Los lotes afectados fueron distribuidos en Austria, Dinamarca, Finlandia, Alemania, Irlanda, Italia, Suiza y el Reino Unido. Nestlé advirtió sobre la posible presencia de cereulida, una toxina producida por algunas cepas de la bacteria Bacillus cereus.

Autoridades sanitarias señalaron que la cereulida es altamente resistente al calor, por lo que no se elimina durante la preparación del alimento, incluso al utilizar agua caliente o hervida. En caso de ingesta, puede provocar la aparición rápida de síntomas gastrointestinales.
El Ministerio de Sanidad de Austria indicó que la retirada involucra cientos de productos elaborados en múltiples plantas de producción. Nestlé aclaró que continúa verificando el alcance total de los lotes afectados y colaborando con las autoridades competentes en cada país.
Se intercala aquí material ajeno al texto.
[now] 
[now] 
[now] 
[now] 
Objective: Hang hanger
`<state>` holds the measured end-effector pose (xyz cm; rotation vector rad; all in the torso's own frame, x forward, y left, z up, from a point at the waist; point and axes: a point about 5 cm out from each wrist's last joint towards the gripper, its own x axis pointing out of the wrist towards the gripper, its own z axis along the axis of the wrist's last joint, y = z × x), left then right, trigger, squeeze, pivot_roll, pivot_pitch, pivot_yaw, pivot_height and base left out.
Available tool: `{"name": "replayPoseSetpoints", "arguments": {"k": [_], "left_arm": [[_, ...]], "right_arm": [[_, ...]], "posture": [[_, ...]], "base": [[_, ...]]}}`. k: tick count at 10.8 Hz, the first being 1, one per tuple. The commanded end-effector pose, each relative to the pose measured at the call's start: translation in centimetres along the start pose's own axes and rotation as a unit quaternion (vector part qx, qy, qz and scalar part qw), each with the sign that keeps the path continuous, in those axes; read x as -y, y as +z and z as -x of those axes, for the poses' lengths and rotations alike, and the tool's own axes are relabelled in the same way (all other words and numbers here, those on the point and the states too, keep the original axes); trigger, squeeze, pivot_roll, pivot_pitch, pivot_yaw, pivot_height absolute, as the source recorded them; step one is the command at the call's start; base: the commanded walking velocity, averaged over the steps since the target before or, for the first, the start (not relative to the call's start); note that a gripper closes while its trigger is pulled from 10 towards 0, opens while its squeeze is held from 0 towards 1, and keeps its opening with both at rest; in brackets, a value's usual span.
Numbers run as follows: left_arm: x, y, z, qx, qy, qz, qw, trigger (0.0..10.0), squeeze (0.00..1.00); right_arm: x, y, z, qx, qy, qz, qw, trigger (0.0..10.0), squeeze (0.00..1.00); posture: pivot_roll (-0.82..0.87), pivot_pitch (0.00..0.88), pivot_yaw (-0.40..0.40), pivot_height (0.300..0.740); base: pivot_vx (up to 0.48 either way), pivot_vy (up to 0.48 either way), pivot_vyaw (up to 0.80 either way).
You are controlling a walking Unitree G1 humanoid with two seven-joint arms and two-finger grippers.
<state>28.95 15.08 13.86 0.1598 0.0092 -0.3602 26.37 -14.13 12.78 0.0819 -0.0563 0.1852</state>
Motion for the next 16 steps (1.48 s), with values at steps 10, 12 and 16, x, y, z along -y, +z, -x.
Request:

La empresa publicó los números de lote específicos que no deben consumirse y aseguró que trabaja activamente para reducir cualquier impacto en el suministro, así como para garantizar el cumplimiento de los más altos estándares de calidad y seguridad alimentaria.

Nestlé informó además que el riesgo potencial fue identificado en una de sus instalaciones en los Países Bajos, donde se reforzaron los controles internos y los procesos de verificación, como parte de las acciones correctivas implementadas.
La compañía reiteró su compromiso con la seguridad de los productos de nutrición infantil, y exhortó a las personas consumidoras a no utilizar los lotes señalados y a seguir las indicaciones de las autoridades sanitarias locales.